_Task prompt_: Whichever lines of the entries hold the word "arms" should be identified and copied.

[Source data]
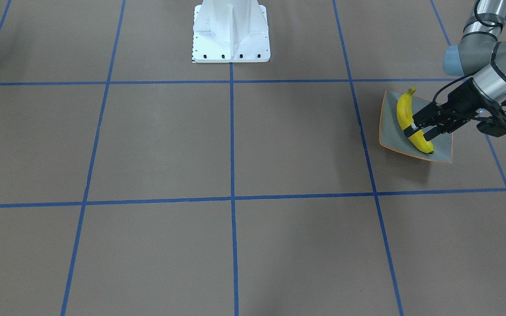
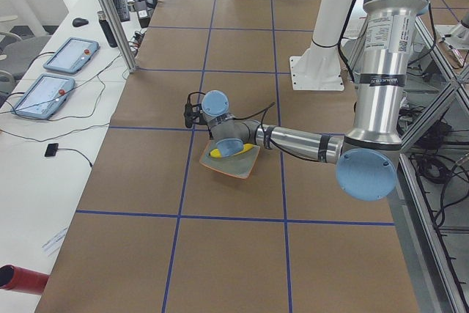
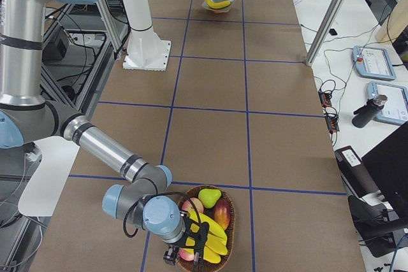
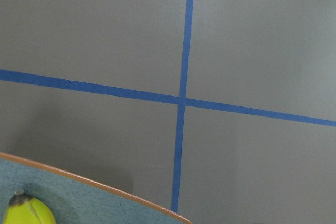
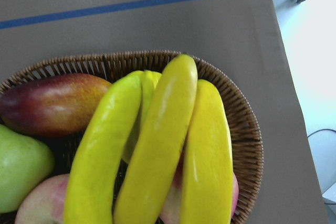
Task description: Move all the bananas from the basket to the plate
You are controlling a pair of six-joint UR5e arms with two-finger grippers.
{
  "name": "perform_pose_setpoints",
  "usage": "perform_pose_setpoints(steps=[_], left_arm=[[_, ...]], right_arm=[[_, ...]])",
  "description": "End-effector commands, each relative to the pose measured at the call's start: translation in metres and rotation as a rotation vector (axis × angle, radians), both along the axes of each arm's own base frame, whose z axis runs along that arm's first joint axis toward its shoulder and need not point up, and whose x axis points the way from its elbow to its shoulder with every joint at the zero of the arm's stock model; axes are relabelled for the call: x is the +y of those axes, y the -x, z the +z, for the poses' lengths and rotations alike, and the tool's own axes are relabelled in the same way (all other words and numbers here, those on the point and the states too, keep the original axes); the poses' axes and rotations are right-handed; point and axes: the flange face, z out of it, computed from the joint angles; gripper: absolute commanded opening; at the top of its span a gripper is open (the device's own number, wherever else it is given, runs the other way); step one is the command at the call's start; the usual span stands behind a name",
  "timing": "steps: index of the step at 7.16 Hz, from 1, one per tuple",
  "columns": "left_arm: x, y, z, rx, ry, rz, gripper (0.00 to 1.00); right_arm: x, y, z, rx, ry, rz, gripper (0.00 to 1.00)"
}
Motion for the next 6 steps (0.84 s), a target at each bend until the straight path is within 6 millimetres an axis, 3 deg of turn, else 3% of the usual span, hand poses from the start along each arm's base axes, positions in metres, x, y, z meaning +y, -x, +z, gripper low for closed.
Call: perform_pose_setpoints(steps=[1,6], left_arm=[[0.0021,0.0009,-0.0022,0.002,-0.002,0.000,0.88],[0.0053,0.0036,-0.0058,0.006,-0.008,-0.002,0.88]], right_arm=[[0.0047,0.0013,0.0110,-0.016,0.053,0.038,1.00],[-0.0049,0.0026,0.0037,-0.054,0.103,0.116,0.99]])
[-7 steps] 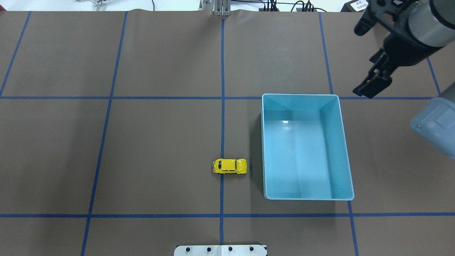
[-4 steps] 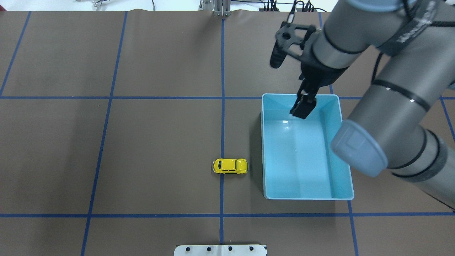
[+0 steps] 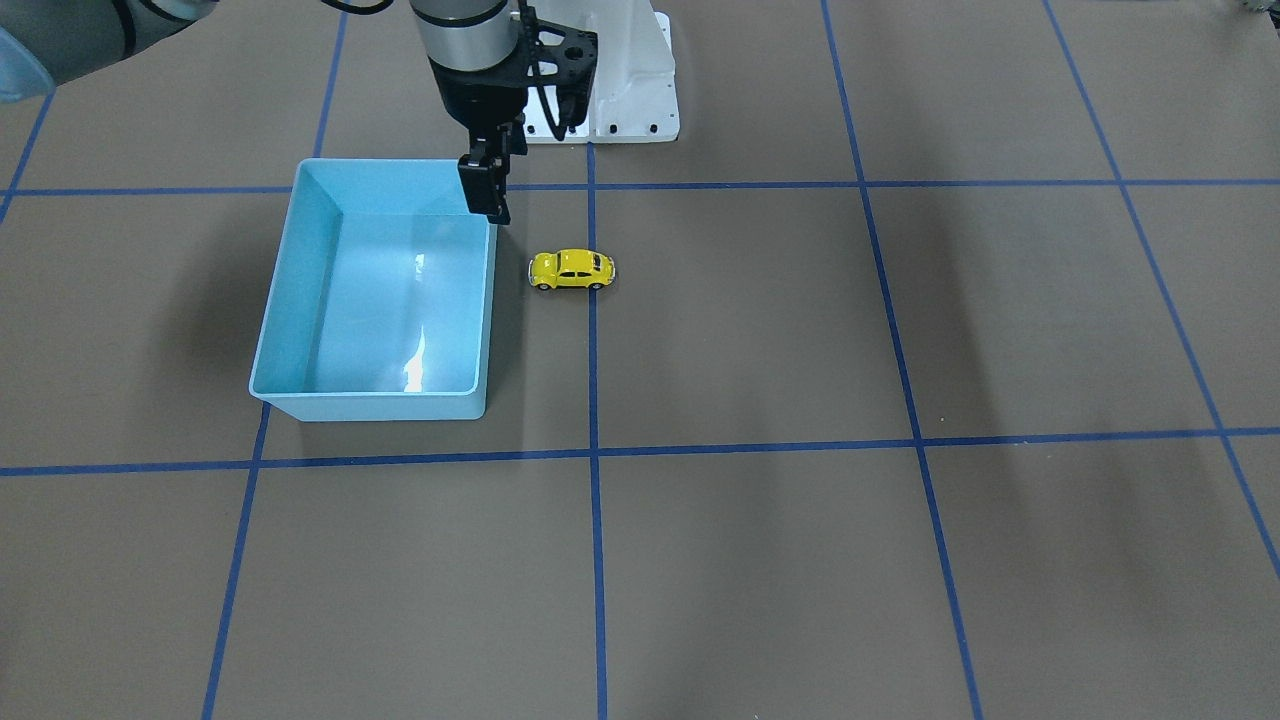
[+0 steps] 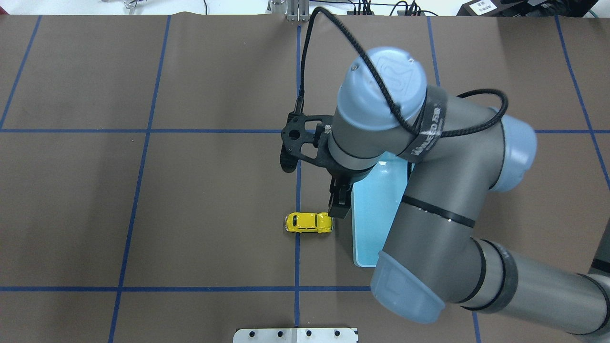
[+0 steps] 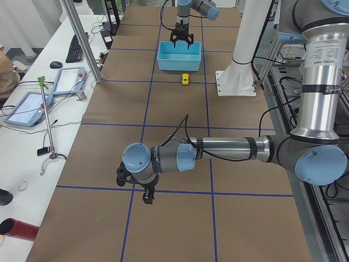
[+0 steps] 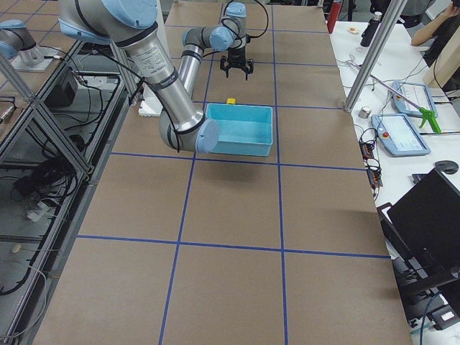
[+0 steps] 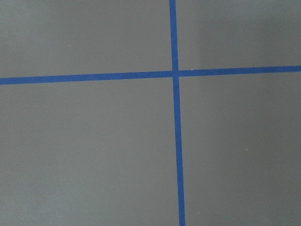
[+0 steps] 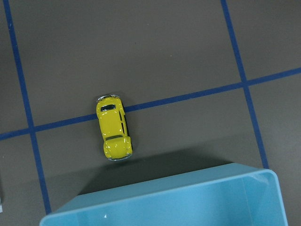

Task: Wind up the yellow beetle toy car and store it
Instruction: 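Move the right gripper over the stopped yellow car, then close the right gripper on the yellow car and lift it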

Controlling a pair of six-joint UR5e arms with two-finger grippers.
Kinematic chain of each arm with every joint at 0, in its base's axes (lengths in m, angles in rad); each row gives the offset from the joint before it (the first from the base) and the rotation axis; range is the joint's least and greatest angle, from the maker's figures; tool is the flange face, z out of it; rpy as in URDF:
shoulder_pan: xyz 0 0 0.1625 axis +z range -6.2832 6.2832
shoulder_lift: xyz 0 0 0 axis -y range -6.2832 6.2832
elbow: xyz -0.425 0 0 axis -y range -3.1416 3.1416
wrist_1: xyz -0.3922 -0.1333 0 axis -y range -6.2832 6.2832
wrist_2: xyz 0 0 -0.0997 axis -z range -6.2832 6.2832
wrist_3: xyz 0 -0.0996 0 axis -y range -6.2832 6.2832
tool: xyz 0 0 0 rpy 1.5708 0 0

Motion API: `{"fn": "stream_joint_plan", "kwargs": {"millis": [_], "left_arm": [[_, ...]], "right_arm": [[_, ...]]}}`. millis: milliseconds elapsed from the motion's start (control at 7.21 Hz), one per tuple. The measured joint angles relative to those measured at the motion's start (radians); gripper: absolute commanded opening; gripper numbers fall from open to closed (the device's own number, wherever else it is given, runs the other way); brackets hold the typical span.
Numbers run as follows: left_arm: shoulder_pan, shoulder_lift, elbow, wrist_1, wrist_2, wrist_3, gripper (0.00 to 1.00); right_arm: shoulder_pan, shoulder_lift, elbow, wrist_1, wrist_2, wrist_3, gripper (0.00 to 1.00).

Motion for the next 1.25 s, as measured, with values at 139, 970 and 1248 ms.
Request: {"fn": "stream_joint_plan", "kwargs": {"millis": [139, 970, 1248], "left_arm": [[0.000, 0.000, 0.000, 0.000, 0.000, -0.001, 1.00], [0.000, 0.004, 0.002, -0.008, 0.000, -0.001, 1.00], [0.000, 0.004, 0.006, -0.023, 0.000, -0.005, 1.00]], "right_arm": [[-0.039, 0.000, -0.047, 0.063, -0.030, 0.010, 1.00], [-0.128, -0.047, -0.246, 0.334, -0.120, 0.038, 1.00], [-0.136, -0.045, -0.286, 0.364, -0.137, 0.037, 1.00]]}}
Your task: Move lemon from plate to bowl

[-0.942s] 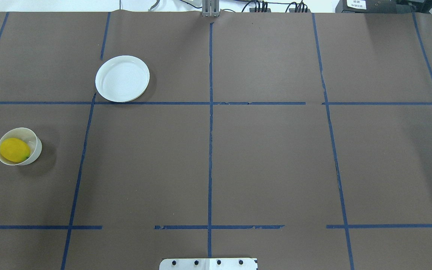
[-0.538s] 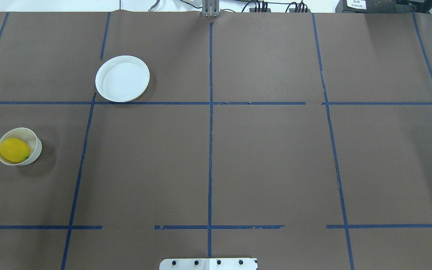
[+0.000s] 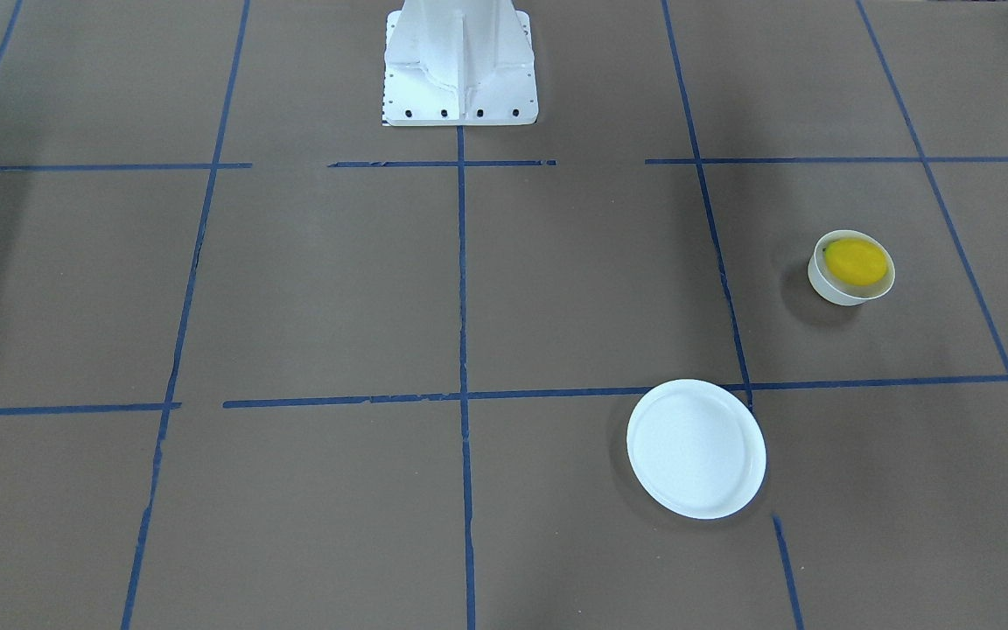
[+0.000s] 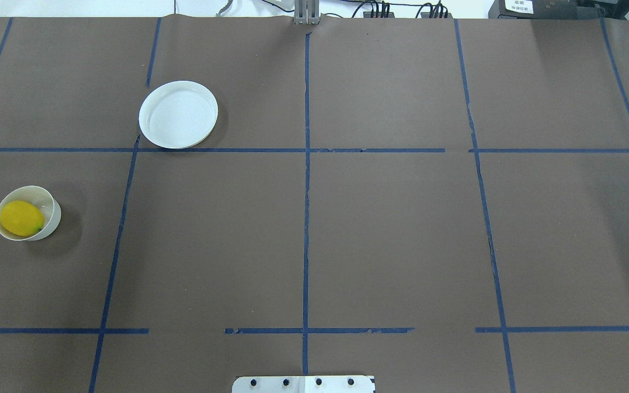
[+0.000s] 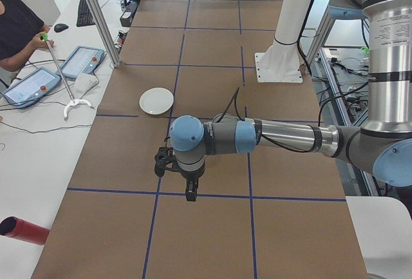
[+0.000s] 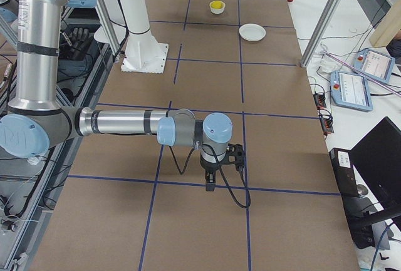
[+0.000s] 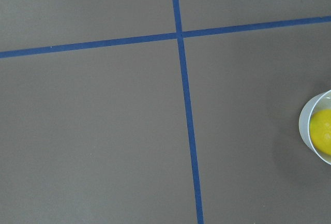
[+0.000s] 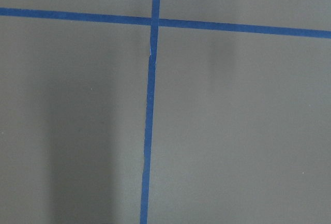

_Result of the exercise_:
You are controlling a pair of six-joint UR5e arms with two-finger grippers.
Controlling a pair of six-joint UR5e arms with two-finger grippers.

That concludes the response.